* [Exercise prompt]:
Lines holding the string "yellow" are the ones to copy; find them all in the data.

* [Source data]:
+++

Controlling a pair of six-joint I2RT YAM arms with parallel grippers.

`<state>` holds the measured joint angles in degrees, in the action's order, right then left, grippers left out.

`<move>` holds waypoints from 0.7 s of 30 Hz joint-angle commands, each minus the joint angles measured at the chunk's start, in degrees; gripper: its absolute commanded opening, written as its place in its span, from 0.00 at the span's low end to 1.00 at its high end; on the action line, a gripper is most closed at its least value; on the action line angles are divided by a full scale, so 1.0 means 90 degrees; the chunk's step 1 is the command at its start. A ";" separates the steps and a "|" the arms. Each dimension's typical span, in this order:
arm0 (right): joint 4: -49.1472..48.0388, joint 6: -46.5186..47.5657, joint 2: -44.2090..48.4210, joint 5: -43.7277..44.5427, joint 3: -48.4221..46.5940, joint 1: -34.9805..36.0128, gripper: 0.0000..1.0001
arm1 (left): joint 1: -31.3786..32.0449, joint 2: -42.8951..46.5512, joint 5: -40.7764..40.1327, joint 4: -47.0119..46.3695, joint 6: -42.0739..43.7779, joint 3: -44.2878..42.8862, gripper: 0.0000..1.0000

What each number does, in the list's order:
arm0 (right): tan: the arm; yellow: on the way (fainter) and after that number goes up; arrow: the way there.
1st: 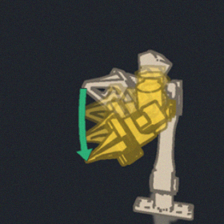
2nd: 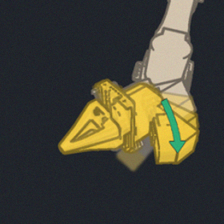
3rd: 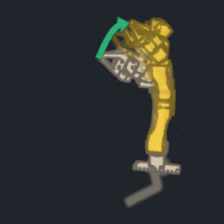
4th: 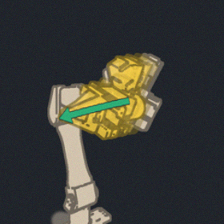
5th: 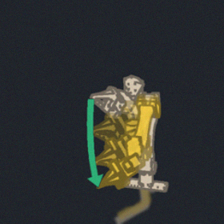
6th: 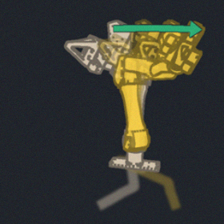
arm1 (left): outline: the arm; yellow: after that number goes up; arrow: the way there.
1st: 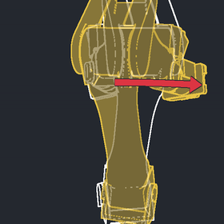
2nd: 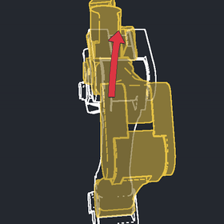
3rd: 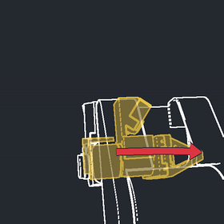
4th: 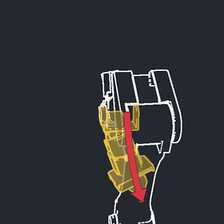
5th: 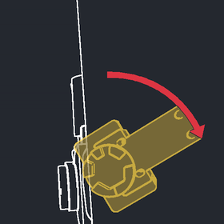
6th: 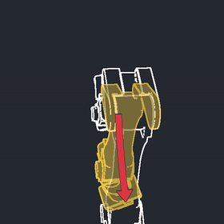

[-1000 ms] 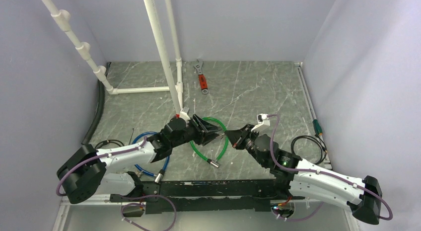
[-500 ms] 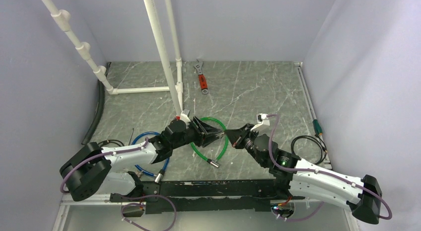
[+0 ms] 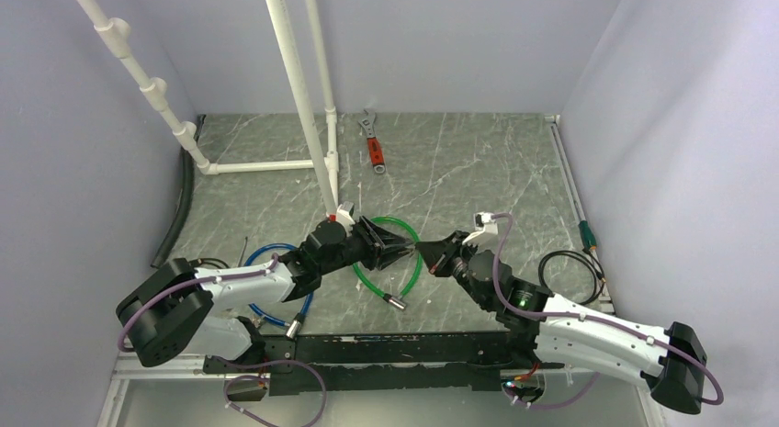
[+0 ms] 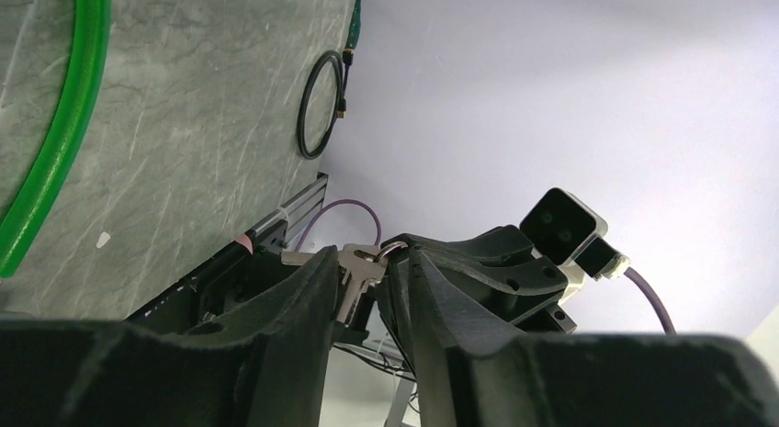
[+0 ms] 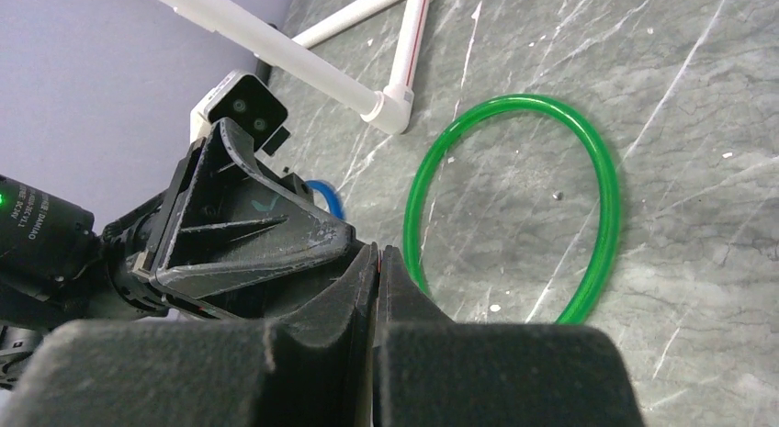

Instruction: Unlock with the key

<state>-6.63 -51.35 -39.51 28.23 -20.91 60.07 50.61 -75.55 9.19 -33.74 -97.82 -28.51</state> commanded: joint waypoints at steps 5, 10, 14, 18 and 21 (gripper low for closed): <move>-0.0280 0.0021 0.0225 0.0079 0.0119 -0.0024 0.00 | 0.0036 -0.0068 -0.0020 -0.0324 -0.0048 -0.0065 0.29; -0.0290 -0.0008 0.0268 0.0040 0.0183 -0.0024 0.00 | 0.0031 -0.0148 -0.0008 -0.0324 -0.0034 -0.0079 0.14; -0.0279 -0.0036 0.0287 0.0018 0.0213 -0.0024 0.00 | 0.0035 -0.0212 -0.0006 -0.0225 -0.0049 -0.0120 0.00; -0.0253 -0.0046 0.0326 0.0011 0.0238 -0.0024 0.00 | 0.0031 -0.0229 -0.0024 -0.0070 0.0027 -0.0171 0.00; -0.0044 -0.0080 0.0337 -0.0010 0.0160 -0.0029 0.02 | 0.0032 -0.0189 -0.0108 0.0096 0.0298 -0.0231 0.00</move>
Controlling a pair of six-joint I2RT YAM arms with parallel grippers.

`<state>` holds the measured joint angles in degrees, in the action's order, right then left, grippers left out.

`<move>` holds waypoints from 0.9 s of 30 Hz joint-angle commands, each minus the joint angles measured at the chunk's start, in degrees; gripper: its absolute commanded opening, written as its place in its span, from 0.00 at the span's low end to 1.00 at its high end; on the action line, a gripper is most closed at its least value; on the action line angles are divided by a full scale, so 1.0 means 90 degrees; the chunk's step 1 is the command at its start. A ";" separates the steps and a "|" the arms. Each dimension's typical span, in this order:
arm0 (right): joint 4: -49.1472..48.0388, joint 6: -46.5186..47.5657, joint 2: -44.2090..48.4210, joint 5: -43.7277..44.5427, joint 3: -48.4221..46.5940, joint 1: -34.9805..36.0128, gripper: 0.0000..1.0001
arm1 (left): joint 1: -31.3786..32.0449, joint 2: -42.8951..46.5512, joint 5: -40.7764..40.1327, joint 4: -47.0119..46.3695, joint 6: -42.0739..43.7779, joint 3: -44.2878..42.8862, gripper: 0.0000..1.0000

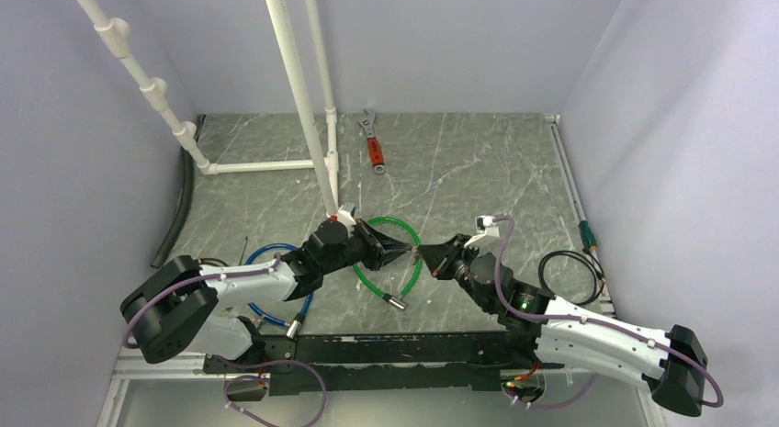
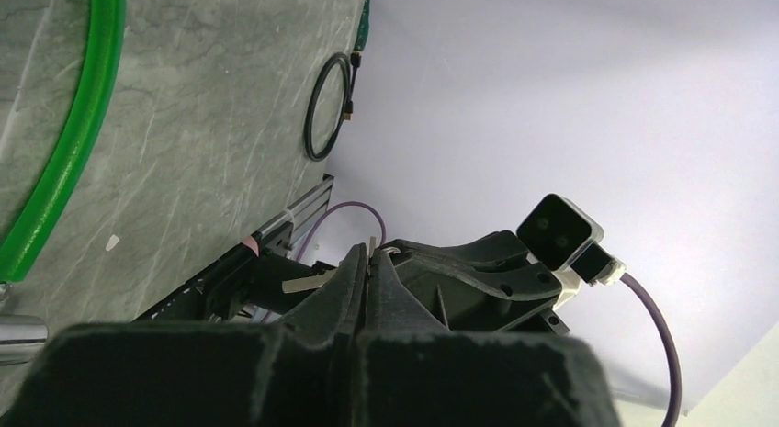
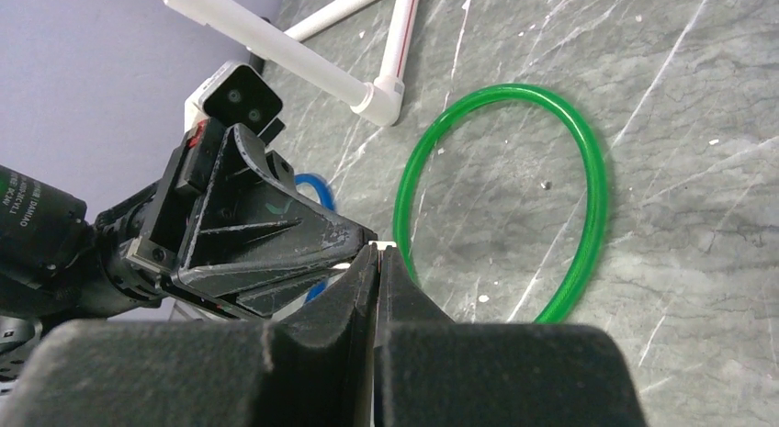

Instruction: Unlock with the key

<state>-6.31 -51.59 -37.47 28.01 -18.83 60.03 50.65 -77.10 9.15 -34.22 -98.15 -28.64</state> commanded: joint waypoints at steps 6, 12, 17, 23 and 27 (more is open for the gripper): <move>0.0734 0.0175 0.0359 -0.0086 -0.0393 -0.0029 0.65 | 0.0014 0.0385 -0.0405 0.0765 0.1486 -0.0404 0.00; 0.1312 0.0855 0.1147 -0.0523 -0.0558 -0.0052 0.75 | -0.0145 0.1120 -0.0196 0.1665 0.3468 -0.0774 0.00; 0.0928 0.1801 0.1738 -0.1496 -0.0503 -0.0085 0.75 | -0.0171 0.1895 0.0237 0.2883 0.5298 -0.1386 0.00; 0.0136 0.2622 0.1754 -0.3469 -0.0762 -0.0098 0.76 | -0.0163 0.2543 0.0870 0.4569 0.7325 -0.2460 0.00; -0.0173 0.2778 0.1619 -0.4063 -0.1001 -0.0098 0.78 | -0.0168 0.2402 0.0713 0.6555 0.8347 -0.3738 0.00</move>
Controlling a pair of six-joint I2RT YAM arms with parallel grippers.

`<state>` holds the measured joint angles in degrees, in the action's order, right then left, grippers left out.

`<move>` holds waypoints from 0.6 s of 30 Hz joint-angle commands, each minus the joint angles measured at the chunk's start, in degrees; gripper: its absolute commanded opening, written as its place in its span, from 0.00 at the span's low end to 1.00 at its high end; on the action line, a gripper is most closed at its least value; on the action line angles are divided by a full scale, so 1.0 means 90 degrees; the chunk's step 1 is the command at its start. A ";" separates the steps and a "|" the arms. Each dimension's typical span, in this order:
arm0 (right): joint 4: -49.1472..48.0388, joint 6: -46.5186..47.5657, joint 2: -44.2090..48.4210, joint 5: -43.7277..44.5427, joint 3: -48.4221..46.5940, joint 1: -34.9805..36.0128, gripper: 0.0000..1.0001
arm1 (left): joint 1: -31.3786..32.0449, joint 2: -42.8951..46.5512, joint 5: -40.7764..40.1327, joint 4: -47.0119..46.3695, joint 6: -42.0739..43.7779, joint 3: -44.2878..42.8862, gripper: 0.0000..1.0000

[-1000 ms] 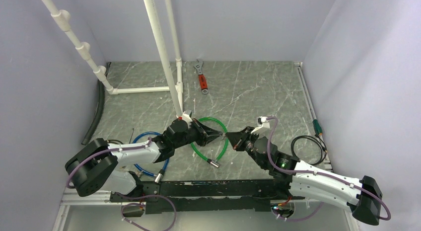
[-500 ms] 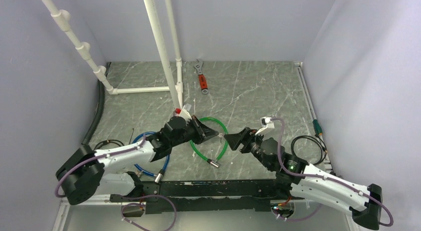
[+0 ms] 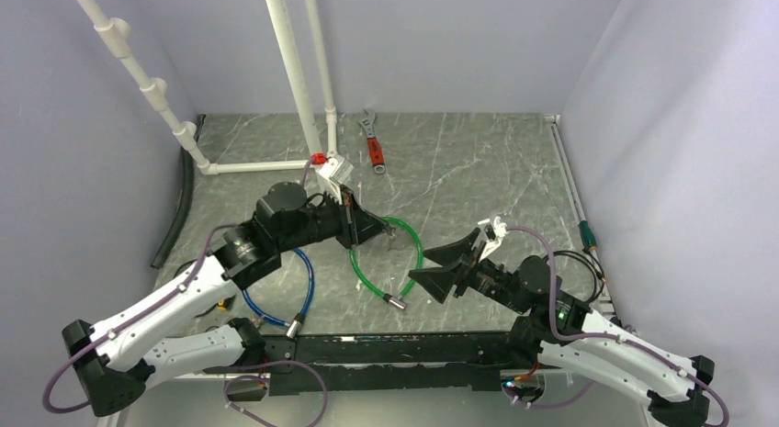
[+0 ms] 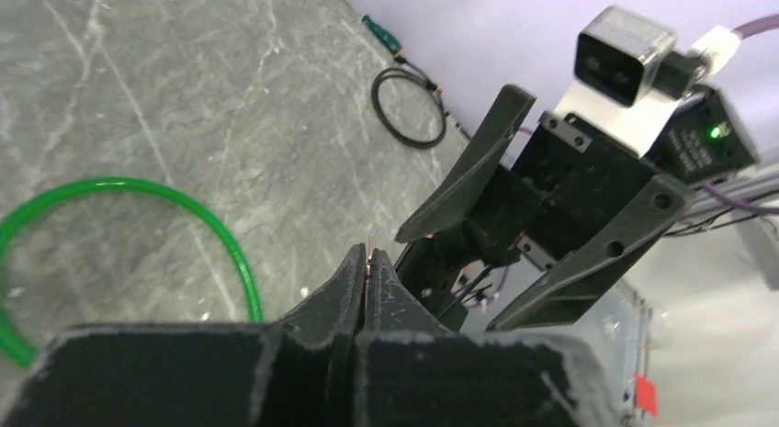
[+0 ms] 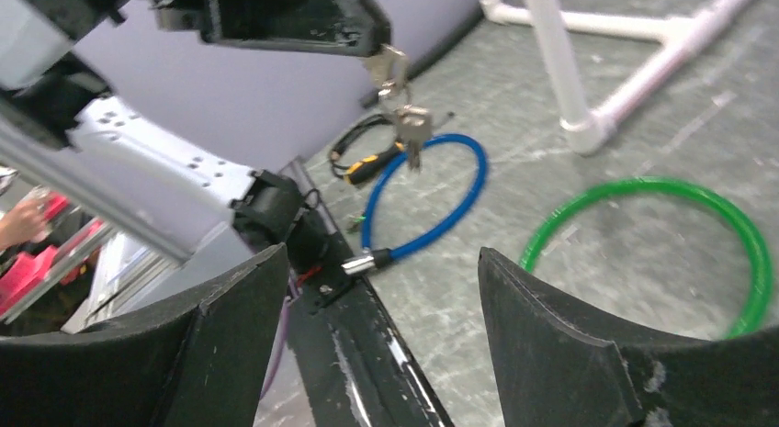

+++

* [Written response]:
arm0 (right): tan: the arm; yellow: on the way (fainter) and after that number goes up; arrow: the way there.
arm1 (left): outline: the arm; yellow: after that number goes up; arrow: the way there.

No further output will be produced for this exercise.